- Kürçülü
- Coordinates: 39°32′N 44°55′E﻿ / ﻿39.533°N 44.917°E
- Country: Azerbaijan
- Autonomous republic: Nakhchivan
- District: Sharur

Population (2005)^{[citation needed]}
- • Total: 865
- Time zone: UTC+4 (AZT)

= Kürçülü =

Kürçülü (also, Kurchulu, Kyurchyulyu; until 2003, Kürd Çullu, Kyurd Chullu and Kyurtchulu) is a village and municipality in the Sharur District of Nakhchivan Autonomous Republic, Azerbaijan. It is located in the 1 km away from the international railway of Azerbaijan, 5 km in the south-west from the district center, on the Sharur plain. Its population is busy with grain-growing, vegetable-growing, farming and animal husbandry. There are secondary school, library, club and a medical center in the village.
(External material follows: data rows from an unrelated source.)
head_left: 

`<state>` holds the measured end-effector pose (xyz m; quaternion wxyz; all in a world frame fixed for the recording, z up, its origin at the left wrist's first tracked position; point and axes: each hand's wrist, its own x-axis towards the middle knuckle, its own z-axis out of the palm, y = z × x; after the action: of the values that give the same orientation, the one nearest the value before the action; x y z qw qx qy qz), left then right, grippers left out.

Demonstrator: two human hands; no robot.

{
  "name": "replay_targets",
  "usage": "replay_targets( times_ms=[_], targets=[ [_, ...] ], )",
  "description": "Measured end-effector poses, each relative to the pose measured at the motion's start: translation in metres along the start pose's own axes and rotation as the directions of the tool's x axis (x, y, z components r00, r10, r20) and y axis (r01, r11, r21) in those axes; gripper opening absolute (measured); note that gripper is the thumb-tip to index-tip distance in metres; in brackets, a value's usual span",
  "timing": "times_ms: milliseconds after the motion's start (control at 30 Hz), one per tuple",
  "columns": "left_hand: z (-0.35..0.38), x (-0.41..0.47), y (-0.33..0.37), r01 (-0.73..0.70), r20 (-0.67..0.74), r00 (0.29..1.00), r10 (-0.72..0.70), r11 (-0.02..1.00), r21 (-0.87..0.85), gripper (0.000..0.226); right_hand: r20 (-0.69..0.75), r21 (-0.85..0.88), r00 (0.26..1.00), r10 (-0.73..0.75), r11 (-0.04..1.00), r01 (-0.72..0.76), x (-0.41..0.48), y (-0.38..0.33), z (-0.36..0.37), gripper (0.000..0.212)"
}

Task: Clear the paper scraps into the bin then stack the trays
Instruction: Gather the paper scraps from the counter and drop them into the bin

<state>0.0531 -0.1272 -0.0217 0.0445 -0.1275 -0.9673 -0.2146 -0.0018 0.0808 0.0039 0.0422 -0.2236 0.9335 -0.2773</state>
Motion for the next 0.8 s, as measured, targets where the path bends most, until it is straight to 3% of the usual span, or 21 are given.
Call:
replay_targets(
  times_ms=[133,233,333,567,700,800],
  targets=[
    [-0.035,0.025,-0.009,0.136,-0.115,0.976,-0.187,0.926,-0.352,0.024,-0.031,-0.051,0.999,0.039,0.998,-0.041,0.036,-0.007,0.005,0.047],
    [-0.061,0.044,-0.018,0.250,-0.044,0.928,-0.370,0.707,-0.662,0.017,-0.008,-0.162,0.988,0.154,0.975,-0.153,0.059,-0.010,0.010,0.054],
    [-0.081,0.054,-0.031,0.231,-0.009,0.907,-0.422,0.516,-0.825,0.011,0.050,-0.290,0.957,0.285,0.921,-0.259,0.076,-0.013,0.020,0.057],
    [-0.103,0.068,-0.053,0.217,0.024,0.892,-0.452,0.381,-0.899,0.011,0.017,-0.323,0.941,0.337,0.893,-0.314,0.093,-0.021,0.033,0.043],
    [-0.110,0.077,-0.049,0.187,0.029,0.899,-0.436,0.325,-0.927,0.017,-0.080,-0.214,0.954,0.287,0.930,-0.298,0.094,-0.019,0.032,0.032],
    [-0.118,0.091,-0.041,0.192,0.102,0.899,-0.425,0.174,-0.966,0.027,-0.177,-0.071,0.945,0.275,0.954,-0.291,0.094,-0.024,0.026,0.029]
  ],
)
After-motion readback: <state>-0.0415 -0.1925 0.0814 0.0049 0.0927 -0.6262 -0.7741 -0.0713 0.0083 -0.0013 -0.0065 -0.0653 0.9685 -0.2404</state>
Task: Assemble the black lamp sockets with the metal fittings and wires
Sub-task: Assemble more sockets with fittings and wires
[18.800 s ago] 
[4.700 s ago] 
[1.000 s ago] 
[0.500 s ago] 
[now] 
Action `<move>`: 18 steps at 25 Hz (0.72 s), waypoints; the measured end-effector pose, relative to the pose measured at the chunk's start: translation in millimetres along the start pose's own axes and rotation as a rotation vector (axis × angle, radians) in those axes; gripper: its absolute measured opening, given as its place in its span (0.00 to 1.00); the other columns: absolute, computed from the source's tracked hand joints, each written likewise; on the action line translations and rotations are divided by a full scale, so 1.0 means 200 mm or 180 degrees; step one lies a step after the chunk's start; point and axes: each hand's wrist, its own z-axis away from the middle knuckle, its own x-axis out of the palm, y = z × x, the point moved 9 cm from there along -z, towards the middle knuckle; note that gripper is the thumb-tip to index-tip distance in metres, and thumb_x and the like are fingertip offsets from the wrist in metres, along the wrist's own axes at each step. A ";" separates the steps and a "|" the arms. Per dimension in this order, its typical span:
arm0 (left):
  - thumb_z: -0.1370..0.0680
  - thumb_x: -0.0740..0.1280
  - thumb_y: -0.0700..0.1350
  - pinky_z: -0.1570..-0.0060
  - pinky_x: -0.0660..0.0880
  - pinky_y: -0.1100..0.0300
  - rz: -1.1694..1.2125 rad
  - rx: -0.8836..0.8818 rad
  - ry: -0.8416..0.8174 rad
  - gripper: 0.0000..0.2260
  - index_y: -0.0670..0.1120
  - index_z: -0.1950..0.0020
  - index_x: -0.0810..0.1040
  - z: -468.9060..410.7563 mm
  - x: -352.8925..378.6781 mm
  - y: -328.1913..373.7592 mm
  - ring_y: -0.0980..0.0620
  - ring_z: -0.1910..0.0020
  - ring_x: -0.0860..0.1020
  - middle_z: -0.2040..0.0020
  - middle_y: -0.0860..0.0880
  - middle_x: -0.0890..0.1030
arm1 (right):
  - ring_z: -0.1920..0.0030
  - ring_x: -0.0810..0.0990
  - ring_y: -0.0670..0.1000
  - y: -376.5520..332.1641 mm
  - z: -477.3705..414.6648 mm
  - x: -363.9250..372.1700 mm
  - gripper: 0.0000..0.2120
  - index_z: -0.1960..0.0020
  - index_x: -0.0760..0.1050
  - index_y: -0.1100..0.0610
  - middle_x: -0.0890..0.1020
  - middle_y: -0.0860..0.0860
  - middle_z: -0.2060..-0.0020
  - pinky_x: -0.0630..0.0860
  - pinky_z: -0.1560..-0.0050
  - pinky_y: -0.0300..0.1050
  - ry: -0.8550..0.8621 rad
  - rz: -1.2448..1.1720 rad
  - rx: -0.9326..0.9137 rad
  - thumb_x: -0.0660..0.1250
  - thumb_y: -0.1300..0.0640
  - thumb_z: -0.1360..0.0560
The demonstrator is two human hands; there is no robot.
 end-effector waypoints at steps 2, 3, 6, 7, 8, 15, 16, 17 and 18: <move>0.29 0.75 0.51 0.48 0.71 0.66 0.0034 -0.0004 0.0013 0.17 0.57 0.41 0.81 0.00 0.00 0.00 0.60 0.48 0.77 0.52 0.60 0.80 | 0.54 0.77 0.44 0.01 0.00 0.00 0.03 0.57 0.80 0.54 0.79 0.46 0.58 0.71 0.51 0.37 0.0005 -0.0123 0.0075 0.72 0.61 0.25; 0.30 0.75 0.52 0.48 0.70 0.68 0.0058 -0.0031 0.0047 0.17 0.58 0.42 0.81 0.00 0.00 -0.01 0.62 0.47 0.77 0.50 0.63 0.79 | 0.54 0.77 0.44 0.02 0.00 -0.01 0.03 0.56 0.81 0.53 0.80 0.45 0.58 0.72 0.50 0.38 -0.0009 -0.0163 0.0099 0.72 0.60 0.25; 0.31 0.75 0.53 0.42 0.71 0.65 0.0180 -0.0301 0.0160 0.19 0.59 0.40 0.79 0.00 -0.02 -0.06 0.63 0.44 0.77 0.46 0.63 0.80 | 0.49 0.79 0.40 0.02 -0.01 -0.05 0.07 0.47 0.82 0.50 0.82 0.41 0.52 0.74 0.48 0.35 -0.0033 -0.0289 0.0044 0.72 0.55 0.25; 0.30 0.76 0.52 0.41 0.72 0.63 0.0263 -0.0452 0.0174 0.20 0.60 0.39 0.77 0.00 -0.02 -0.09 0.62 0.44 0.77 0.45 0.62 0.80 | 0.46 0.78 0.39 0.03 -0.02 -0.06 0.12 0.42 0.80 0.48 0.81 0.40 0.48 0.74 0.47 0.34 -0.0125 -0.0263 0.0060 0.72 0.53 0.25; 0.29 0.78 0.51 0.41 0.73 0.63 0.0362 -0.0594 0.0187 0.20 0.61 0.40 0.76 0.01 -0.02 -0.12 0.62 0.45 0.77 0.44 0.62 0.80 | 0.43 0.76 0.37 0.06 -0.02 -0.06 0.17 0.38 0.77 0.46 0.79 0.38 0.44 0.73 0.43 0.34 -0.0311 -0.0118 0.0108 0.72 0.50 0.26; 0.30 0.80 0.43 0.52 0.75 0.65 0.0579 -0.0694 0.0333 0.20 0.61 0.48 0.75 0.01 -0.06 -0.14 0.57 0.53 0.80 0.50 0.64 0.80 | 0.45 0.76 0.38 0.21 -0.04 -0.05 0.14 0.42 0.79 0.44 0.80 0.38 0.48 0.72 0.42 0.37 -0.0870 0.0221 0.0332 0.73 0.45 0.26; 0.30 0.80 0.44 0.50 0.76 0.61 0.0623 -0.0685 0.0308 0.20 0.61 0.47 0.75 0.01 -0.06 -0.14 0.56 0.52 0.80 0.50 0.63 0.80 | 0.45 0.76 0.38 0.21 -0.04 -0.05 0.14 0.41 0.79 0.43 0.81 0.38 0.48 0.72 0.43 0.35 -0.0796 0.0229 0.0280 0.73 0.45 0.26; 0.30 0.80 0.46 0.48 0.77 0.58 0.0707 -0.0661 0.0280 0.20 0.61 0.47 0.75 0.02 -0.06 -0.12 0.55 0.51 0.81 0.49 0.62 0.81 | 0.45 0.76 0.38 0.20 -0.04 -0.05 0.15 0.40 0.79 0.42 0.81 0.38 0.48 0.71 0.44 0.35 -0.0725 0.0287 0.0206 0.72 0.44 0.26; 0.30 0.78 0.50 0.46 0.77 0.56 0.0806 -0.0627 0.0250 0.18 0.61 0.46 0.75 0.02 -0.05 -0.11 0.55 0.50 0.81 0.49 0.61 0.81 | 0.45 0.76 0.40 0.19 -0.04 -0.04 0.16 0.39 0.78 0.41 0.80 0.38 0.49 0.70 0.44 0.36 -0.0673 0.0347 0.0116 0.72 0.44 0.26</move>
It has a population of 865.

==Etymology==
The former name of the village was the Çullu (Chullu). To distinguish settlement from the other same named villages (Aghdam, Jabrail regions, Southern Azerbaijan) it took Kürd component from the name of the nearby Kürdkənd village and became Kürd Çullu, means "the Çullu village near the Kürdkənd". Since 2003, the name of the village was officially registered as Kürçülü. According to researchers, the correct version of the name is Çollu and the name reflects on itself, the name of çol tribe of the Huns.